2. Zǎi 宰 often refers to what appears to be a kind of head butler serving up formal meals, but the meaning of this word is often difficult to distinguish from the other function of "head official, head administrator".
3. Perhaps the most general word for preparing food is chuī 炊. See BOIL, ROAD, FRY, STIR-FRY, GRILL, STEAM, BAKE
NB: There is a strikingly large number of binomes like páo rén 庖人 and páo zǎi 庖宰 referring to the cook in ancient China.
- SERVANT
1. The general word for a servant is chén 臣. But the meaning of this term is typically general. See SUBJECT.
2. Shì 仕 is a permanent employee of some status, normally a literate person.
3. Lì 吏 is an executive official.
4. Huàn 宦 refers at an early stage to the person in charge of the servant corps in a household; in imperial times the word came to refer to the head of the imperial household. In later Han times the word came to refer to eunuchs.
5. Zǎi 宰 refers to the position of the head of a senior household in early times, in charge of the various huàn 宦. The title was also used in the imperial hierarchy as a vague bureaucratic title, translatable perhaps as "political secretary".
- KILL
1. The overwhelmingly dominant term referring to any form of taking the life of anything is shā 殺.
2. Some words specify the range of objects murdered: Thus shì 弒 refers to the killing of a reigning ruler, zhū 誅 and yí 夷 refer to the killing of a convicted criminal; zǎi 宰 and tú3 屠 refer primarily to the slaughtering of animals for the purpose of food production.
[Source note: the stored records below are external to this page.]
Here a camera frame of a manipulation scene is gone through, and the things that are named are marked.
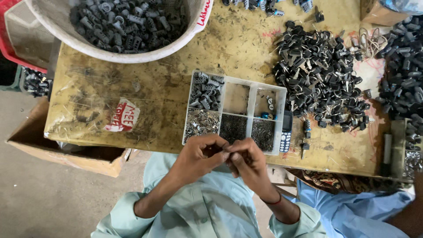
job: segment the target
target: mobile phone
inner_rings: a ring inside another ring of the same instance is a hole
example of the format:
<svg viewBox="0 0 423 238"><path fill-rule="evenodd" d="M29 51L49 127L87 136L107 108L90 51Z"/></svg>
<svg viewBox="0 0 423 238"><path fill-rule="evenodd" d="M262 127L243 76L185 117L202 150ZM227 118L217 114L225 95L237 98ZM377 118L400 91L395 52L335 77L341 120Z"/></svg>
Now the mobile phone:
<svg viewBox="0 0 423 238"><path fill-rule="evenodd" d="M294 115L291 111L285 110L283 112L282 136L280 138L279 152L287 153L289 151L289 145L291 144L293 116Z"/></svg>

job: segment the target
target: phone screen
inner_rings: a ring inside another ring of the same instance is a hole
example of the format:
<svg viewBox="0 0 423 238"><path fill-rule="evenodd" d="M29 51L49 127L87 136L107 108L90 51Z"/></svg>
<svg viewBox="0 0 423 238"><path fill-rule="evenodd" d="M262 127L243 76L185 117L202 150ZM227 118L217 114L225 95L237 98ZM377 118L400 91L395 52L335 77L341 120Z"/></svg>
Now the phone screen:
<svg viewBox="0 0 423 238"><path fill-rule="evenodd" d="M290 115L283 115L283 125L282 125L282 130L283 131L290 131L291 130L291 122L292 118L290 117Z"/></svg>

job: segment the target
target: concrete floor
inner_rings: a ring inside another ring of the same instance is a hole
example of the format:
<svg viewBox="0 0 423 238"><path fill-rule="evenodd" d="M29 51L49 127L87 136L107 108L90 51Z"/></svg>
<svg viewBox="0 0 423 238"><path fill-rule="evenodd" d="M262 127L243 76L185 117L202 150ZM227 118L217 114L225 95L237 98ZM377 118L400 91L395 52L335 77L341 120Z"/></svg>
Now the concrete floor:
<svg viewBox="0 0 423 238"><path fill-rule="evenodd" d="M37 99L0 91L0 102L0 140L5 141ZM5 143L0 151L0 237L19 238L89 237L121 195L142 190L150 156L141 152L112 178L40 160ZM267 228L270 209L256 195L254 202L261 235L274 237Z"/></svg>

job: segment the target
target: person's left hand
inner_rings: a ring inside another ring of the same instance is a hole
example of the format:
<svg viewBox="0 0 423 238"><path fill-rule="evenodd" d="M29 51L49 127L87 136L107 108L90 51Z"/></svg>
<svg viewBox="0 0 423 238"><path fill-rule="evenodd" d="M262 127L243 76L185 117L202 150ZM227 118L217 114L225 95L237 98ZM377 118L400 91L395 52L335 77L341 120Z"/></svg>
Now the person's left hand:
<svg viewBox="0 0 423 238"><path fill-rule="evenodd" d="M230 153L222 151L227 144L217 134L190 137L168 175L180 186L197 181L229 158Z"/></svg>

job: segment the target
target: red plastic crate
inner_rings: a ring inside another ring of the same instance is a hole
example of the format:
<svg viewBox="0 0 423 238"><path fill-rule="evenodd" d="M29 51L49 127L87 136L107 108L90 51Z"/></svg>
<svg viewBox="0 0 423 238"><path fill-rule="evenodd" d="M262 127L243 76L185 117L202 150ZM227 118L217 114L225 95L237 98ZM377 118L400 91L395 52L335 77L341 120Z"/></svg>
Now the red plastic crate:
<svg viewBox="0 0 423 238"><path fill-rule="evenodd" d="M47 73L47 69L43 69L28 63L25 59L18 57L10 43L9 36L6 30L6 22L4 20L4 14L10 8L12 8L17 3L21 2L22 0L0 0L0 50L3 56L15 63L21 64L23 66L29 67L31 69L35 69L37 71Z"/></svg>
3. Some words specify the number of objects killed: yí 夷, zú 族, jiān 殲 tú 屠 (when applied to humans) refer to the killing of groups of people. See PUNISHMENT. The other words refer normally to the killing of one person or a specified set of several persons.
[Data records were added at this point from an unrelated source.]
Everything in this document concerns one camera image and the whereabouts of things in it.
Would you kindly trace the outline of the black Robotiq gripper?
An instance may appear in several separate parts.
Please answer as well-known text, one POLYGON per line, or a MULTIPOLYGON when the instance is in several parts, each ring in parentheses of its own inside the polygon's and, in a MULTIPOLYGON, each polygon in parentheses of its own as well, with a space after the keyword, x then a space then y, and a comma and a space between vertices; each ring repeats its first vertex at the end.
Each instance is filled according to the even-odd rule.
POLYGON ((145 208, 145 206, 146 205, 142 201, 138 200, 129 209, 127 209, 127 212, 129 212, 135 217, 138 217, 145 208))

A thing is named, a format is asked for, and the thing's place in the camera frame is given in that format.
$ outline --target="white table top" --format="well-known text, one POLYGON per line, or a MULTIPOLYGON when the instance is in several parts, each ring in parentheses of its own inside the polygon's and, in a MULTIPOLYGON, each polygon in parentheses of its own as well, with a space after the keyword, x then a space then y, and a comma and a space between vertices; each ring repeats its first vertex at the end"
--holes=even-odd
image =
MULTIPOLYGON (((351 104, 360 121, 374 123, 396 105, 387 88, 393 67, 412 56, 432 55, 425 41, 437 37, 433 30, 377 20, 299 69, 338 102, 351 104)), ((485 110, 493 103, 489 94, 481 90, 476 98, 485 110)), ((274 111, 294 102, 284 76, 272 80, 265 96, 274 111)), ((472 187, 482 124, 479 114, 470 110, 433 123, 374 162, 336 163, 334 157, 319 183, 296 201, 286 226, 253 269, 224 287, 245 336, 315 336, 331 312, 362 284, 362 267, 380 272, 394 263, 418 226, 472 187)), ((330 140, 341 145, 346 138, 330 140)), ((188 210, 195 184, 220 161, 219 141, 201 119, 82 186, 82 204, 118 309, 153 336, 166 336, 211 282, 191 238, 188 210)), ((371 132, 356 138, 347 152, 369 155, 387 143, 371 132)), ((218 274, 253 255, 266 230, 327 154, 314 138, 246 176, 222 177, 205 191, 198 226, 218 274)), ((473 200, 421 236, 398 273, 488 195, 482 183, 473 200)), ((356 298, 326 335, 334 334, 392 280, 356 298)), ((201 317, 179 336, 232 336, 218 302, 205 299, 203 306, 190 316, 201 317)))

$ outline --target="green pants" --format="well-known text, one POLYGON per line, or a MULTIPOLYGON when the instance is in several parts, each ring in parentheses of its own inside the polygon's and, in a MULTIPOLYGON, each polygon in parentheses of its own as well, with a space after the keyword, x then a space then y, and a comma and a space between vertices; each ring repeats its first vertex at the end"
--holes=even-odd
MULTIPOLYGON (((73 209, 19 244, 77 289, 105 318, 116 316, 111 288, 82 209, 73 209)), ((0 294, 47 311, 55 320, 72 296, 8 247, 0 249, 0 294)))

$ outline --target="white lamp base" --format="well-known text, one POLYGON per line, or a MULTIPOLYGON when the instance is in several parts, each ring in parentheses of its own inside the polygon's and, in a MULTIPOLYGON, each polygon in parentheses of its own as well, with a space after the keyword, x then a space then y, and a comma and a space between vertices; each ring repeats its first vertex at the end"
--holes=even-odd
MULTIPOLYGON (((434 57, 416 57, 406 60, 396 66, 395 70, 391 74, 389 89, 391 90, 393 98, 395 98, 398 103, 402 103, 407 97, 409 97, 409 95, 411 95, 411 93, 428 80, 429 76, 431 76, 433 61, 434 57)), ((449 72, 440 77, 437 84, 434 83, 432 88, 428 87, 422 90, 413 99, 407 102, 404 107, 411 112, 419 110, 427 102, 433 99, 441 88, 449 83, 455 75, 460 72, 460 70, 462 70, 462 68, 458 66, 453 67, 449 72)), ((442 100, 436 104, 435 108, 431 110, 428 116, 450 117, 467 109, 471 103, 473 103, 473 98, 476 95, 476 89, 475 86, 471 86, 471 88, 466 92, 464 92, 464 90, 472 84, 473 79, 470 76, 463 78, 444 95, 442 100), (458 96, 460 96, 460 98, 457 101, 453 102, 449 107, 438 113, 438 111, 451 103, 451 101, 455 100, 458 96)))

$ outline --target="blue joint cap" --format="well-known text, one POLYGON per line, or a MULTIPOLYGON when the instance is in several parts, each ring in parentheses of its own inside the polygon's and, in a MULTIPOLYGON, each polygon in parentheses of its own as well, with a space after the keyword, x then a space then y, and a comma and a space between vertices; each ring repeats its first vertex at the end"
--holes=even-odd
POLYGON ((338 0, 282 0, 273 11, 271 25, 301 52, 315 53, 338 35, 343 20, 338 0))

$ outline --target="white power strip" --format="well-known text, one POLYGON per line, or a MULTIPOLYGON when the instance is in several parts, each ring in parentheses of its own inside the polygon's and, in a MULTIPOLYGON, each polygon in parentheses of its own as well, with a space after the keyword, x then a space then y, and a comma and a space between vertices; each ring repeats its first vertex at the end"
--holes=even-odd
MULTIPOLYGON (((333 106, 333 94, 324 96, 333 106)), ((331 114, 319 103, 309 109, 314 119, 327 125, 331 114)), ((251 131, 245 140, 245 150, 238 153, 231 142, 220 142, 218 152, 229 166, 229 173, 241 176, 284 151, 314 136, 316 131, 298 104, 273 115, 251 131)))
4. Some words specify modes of killing: cì 刺 is to murder by stabbing with a pointed object, typically a dagger; liè 裂 and jiě 解 refer to dismembering by a wide variety of methods; zhèn 鴆 refers to poisoning; jǐng 剄 refers to cutting the throat; xī 腊 refers to killing followed by making a person into minced meat; rèn 刃 is to kill with a sword; jiǎo 絞 and yì 縊 refer to strangulation, è4 mèi 扼昧 and refer to strangulation; è 餓 can refer to starving someone to death. For a more detailed account of the varieties of death penalties in ancient China see PUNISHMENT.